Terminology across languages and domains
Special Issue - Terminology 21(2), 2015
Computational Terminology covers an increasingly important dimension of Natural Language Processing, affecting areas such as text mining, information retrieval, information extraction, summarisation, textual entailment, document management systems, question-answering systems, ontology building, machine translation, etc. Terminological information is paramount for knowledge mining from texts for scientific discovery and competitive intelligence. As a result of many years of research, Computational Terminology has gained in strength and maturity.

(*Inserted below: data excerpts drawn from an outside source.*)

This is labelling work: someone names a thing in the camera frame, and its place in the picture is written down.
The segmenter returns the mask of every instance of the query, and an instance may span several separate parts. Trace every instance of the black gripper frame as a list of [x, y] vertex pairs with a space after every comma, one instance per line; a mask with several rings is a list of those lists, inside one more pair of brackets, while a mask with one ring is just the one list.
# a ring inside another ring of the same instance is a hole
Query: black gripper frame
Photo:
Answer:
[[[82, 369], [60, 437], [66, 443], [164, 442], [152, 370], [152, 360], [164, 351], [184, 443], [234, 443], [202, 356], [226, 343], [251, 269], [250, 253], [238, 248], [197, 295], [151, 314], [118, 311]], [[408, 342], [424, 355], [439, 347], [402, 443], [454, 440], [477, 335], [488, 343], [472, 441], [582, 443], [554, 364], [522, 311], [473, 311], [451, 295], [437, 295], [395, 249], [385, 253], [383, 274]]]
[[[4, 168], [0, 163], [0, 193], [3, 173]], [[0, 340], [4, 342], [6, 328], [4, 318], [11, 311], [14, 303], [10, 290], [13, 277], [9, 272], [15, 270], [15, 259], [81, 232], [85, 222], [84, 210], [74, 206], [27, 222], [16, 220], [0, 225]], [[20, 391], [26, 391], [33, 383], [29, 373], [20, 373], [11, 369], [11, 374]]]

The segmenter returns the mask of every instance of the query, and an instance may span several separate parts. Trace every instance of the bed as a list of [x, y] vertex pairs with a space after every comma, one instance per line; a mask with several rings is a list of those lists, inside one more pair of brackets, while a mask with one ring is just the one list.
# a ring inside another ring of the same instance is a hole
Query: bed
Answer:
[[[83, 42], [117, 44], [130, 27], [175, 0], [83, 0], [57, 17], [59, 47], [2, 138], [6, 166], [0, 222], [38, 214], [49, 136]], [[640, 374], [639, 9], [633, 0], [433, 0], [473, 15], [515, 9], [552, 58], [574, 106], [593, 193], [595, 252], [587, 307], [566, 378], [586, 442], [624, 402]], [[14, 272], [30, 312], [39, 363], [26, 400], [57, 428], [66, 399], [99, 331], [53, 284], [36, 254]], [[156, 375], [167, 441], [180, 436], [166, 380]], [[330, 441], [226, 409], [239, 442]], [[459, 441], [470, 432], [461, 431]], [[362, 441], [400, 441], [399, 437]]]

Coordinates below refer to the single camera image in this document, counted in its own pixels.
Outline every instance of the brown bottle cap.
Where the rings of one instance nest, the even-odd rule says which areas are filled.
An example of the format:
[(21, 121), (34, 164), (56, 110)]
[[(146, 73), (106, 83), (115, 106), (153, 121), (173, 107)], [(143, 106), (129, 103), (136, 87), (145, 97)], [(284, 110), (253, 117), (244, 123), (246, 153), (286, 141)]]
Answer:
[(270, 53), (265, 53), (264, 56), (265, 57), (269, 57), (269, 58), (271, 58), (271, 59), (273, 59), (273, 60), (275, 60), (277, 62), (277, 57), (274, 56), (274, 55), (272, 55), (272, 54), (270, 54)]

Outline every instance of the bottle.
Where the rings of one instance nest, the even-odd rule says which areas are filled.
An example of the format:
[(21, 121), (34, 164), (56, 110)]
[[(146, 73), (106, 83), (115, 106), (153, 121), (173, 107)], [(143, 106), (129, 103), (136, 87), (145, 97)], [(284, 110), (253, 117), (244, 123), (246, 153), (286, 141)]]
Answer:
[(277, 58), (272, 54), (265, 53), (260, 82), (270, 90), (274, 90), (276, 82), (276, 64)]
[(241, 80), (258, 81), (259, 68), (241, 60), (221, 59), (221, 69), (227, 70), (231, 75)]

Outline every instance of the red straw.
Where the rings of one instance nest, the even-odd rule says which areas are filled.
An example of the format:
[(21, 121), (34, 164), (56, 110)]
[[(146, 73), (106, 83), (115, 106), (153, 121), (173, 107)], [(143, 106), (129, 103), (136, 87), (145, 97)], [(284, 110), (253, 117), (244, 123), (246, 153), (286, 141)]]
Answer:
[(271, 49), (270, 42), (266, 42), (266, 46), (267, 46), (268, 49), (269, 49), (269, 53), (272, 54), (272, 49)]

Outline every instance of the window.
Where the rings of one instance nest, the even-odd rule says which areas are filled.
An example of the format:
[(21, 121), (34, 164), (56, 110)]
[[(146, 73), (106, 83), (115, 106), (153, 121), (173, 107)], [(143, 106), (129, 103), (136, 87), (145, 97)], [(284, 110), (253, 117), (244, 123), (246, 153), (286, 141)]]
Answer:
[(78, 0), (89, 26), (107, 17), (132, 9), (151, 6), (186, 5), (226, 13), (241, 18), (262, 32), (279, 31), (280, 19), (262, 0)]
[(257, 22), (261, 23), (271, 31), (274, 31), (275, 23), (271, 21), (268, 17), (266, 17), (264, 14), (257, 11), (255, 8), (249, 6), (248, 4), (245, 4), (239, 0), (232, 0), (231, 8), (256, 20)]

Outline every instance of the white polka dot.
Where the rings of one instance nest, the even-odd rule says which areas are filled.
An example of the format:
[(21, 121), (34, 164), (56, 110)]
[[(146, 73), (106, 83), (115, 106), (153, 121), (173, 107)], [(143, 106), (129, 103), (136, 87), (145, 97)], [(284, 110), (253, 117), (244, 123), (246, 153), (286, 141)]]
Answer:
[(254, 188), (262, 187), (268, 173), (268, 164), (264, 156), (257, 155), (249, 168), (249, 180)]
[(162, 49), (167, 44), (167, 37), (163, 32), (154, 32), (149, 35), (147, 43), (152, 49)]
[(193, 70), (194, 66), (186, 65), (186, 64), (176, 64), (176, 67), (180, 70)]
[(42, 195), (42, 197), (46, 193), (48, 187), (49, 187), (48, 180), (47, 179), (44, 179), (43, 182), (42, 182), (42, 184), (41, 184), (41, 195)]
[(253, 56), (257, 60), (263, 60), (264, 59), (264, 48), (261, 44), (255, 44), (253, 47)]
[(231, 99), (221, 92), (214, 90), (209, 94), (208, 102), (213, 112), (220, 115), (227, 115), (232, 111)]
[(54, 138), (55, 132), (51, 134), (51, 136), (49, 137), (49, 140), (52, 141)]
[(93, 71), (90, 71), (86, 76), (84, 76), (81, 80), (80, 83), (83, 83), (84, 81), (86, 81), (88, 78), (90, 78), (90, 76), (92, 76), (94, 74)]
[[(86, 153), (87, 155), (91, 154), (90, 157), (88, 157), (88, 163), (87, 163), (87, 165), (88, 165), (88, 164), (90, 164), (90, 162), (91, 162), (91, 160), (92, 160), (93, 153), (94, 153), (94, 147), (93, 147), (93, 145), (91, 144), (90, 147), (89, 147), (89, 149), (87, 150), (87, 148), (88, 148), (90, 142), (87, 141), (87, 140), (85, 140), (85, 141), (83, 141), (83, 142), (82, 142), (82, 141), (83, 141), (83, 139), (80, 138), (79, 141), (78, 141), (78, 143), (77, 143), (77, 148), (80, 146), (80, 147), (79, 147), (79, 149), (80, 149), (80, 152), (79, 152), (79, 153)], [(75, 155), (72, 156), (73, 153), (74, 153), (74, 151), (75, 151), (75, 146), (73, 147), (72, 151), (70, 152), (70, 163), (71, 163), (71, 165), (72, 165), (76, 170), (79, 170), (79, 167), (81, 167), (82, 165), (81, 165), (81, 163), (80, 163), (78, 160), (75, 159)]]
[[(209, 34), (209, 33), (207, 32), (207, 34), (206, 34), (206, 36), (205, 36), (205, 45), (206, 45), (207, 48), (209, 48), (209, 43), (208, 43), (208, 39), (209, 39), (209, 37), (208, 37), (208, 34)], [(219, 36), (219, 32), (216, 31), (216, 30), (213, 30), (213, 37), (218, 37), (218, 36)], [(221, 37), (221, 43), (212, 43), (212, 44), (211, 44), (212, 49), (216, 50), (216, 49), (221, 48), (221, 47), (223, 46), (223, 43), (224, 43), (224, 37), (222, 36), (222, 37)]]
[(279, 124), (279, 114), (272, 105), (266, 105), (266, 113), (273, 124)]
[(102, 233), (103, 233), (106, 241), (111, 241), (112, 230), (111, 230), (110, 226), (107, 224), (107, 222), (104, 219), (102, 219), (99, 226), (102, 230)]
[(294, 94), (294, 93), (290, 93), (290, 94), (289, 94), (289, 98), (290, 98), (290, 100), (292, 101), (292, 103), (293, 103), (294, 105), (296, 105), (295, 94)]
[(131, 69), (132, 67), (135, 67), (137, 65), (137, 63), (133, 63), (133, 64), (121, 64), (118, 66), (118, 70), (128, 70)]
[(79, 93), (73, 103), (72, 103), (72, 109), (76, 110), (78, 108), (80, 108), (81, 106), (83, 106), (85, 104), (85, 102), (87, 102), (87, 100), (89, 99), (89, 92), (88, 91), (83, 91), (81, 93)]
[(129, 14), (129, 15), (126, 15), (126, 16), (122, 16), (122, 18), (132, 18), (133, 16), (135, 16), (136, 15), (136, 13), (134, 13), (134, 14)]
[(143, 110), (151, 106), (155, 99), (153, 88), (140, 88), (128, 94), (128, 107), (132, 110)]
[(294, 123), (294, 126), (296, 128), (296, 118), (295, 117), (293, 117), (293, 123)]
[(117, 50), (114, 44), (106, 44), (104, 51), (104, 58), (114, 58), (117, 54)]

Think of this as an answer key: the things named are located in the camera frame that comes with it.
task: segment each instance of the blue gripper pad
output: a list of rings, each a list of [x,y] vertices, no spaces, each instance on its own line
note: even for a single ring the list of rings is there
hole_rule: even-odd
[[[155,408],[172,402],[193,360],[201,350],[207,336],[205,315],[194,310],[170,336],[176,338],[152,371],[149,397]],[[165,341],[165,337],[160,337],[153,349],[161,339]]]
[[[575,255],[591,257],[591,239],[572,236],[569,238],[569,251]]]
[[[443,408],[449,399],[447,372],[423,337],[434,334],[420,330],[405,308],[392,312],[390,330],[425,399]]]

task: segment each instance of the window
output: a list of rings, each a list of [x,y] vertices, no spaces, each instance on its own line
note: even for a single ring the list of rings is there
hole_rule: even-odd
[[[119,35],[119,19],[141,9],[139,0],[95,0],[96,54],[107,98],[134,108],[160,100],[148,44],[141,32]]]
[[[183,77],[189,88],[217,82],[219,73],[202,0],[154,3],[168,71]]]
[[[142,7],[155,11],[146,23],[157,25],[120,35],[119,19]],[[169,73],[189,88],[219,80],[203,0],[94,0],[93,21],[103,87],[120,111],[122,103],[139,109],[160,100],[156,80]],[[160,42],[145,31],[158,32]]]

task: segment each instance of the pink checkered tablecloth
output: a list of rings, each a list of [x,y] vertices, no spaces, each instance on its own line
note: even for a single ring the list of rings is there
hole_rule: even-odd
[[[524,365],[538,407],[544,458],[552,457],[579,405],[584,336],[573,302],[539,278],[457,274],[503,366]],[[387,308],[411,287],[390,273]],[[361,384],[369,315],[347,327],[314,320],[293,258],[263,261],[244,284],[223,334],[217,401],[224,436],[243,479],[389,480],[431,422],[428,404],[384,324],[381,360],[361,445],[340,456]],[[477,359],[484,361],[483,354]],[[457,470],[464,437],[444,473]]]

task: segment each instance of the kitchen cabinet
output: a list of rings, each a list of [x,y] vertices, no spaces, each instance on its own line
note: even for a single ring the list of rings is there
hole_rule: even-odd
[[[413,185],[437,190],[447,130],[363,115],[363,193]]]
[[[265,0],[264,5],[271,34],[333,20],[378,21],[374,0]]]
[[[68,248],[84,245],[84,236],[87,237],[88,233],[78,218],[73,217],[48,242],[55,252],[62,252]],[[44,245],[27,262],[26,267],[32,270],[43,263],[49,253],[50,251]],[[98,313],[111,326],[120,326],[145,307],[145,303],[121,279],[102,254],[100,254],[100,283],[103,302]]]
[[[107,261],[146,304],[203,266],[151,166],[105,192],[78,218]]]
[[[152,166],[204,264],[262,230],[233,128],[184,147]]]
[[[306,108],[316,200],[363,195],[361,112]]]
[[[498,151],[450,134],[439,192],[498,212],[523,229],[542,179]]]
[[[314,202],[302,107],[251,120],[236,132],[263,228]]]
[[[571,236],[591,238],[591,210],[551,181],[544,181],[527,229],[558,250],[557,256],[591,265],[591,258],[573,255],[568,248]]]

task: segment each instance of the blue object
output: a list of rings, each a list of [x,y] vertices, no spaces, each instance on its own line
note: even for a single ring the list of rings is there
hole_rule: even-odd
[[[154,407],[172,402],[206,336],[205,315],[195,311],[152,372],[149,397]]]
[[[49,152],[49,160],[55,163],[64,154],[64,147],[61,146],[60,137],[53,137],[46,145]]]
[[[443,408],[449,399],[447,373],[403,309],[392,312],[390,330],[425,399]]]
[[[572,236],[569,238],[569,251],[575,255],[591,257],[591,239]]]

It proposes well-tried and novel methodologies, tools and resources for several languages and domains.
The aim of this special issue is to present and describe relevant research dedicated to any of the above mentioned areas. More particularly, the topics to be addressed in this issue are expected to be concerned with, though not necessarily exclusively to, such areas as:
  • - Robustness and portability of methods: e.g. the application of methods developed in one given context to other contexts (corpora, domains, languages, etc.) and to share the research expertise among them;
  • - Monolingual and multilingual resources: e.g. opening possibilities for developing cross-lingual and multi-lingual applications, requiring specific corpora; the design, development and evaluation of robust methods and tools are challenging issues;
  • - Social networks and modern media processing: this aspect remains very attractive for researchers. The available data provided contain very rich information, although its processing is challenging for Natural Language Processing and methodology of Computational Terminology;
  • - Re-utilization and adaptation of terminologies in various NLP applications: because terminologies are a necessary component of any NLP system dealing with domain-specific literature their use in the corresponding NLP applications is essential. Re-utilization and adaptation of terminologies is a challenging research direction, especially when the terminologies developed for one domain or application are to be used for different domains or applications;
  • - Catering for new user needs: e.g. designing, creating new and/or adapting existing methods and research experience to user needs not hitherto covered by existing research;
  • - Transfer of methodologies from one language to another, especially when the transfer is concerned with less-resourced languages;
  • - Consideration of user expertise: this topic is becoming a new issue in terminological activities; it takes into account the fact that specialized domains contain notions and terms often incomprehensible to non-experts or to laymen (such as patients within the field of medicine, or bank clients within the field of banking and economics). This topic, although related to specialized areas, provides direct links between specialized languages and general language. It concerns the challenge to use methods and resources, though often designed for the expert must also satisfy non-expert needs;
  • - Systematic terminology management and updating domain specific dictionaries and thesauri, which are important aspects for maintaining existing terminological resources. These aspects become crucial because the volume of the existing terminological resources is constantly increasing and because their constant and efficient use depends on their maintenance and updating, while their re-acquisition is costly and often non-reproducible.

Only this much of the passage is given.